Fuyant les troupes de Paul Kagame, un grand nombre de miliciens Hutus ont trouvé refuge dans le Zaïre voisin (devenu RDC) à la fin du génocide. Ils n'ont jamais vraiment déposé les armes, et ce, malgré les opérations militaires successives de Kinshasa, qui a même été épaulé par l'armée rwandaise en janvier.

D'autres présumés criminels ont préféré quitter la région des Grands Lacs. Pour rester en Afrique, comme l'argentier présumé du génocide, Félicien Kabuga. Celui-ci passerait l'essentiel de son temps au Kenya, selon le TPIR, qui accuse Nairobi de ne pas en faire assez pour l'arrêter.

Ou pour s'exiler en Europe ou en Amérique du Nord, en particulier en Belgique et au Canada où "vivent des centaines de tueurs présumés", selon le parquet rwandais. Les génocidaires sont "partout" dans le métro, les rues et les cafés de Bruxelles, rapportait une enquête de la télévision RTBF, en septembre dernier.

En France, des familles de victimes ont déposé en mars 2008 une plainte contre Agathe Habyarimana, la veuve du président Juvénal Habyarimana, tué dans l'attentat contre son avion à l'atterrissage à Kigali, le soir du 6 avril 1994.

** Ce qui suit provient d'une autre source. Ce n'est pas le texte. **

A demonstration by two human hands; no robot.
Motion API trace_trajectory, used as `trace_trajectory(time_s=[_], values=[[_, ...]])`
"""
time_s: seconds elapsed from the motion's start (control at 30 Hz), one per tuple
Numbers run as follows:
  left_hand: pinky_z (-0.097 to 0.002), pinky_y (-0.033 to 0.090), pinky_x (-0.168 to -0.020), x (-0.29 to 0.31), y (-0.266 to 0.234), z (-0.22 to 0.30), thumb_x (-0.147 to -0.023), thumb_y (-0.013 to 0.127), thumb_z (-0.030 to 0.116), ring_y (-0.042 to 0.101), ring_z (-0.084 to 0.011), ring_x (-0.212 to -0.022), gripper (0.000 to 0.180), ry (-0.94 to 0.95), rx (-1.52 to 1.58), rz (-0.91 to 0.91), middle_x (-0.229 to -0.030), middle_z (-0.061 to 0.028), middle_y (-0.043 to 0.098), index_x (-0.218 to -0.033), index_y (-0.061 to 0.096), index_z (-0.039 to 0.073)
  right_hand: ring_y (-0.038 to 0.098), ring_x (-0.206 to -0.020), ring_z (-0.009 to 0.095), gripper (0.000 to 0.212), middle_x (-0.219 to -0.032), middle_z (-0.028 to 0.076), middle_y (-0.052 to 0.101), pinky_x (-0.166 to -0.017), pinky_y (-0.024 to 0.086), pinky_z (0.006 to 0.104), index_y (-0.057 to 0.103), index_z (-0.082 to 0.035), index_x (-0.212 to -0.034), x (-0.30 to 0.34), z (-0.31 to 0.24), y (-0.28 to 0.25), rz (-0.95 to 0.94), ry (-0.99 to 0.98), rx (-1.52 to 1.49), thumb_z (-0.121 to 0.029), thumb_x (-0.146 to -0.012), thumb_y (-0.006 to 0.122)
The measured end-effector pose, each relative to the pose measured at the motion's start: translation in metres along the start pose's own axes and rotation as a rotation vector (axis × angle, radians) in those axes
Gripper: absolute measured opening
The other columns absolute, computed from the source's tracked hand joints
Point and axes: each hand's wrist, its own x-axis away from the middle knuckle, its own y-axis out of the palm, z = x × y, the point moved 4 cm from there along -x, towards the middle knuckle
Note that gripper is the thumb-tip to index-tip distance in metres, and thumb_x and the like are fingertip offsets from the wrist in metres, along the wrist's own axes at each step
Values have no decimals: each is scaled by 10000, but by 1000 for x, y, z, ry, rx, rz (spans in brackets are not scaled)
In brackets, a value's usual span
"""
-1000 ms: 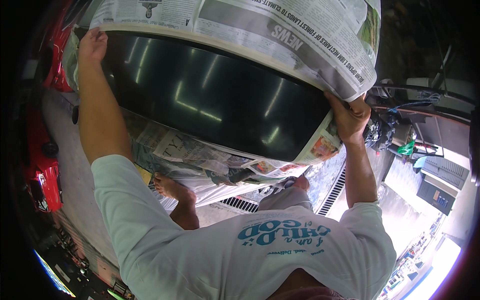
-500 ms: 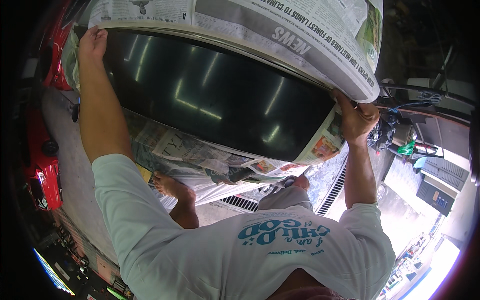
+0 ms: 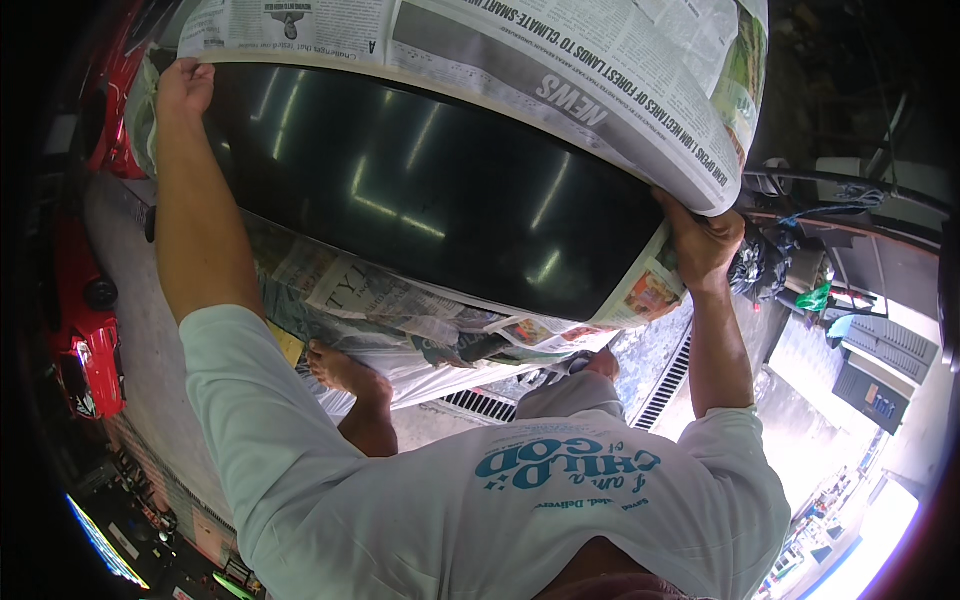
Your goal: The person tapes newspaper sheets onto a car hood to mask the surface. They smooth the paper and secure it with masking tape, covering the hood progressively.
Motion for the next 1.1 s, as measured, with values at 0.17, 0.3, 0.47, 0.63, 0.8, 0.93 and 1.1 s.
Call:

Selon le Collectif des parties civiles pour le Rwanda, Mme Habyarimana aurait participé à la "planification, à l'organisation et à la direction du génocide". Paris lui a refusé le statut de réfugiée politique, mais elle réside toujours en région parisienne sans être inquiétée.

Une dizaine de Rwandais installés dans l'hexagone sont visés par des enquêtes pour leur participation présumée au génocide. Paris s'est en revanche opposé à l'extradition vers Kigali de trois Rwandais, estimant que les juridictions rwandaises qui les ont condamnés ne satisfaisaient pas aux normes internationales.

La Cour Suprême du Canada s'est opposée pour la même raison à l'expulsion vers le Rwanda de Léon Mugesera, considéré comme l'un des "penseurs" du génocide. Important pays d'immigration, le Canada abriterait 800 génocidaires présumés selon des estimations d'associations de rescapés. Ottawa a reçu en 2007 une demande d'extradition de Kigali et d'Interpol à l'encontre de cinq hommes. Mais la demande est restée lettre morte.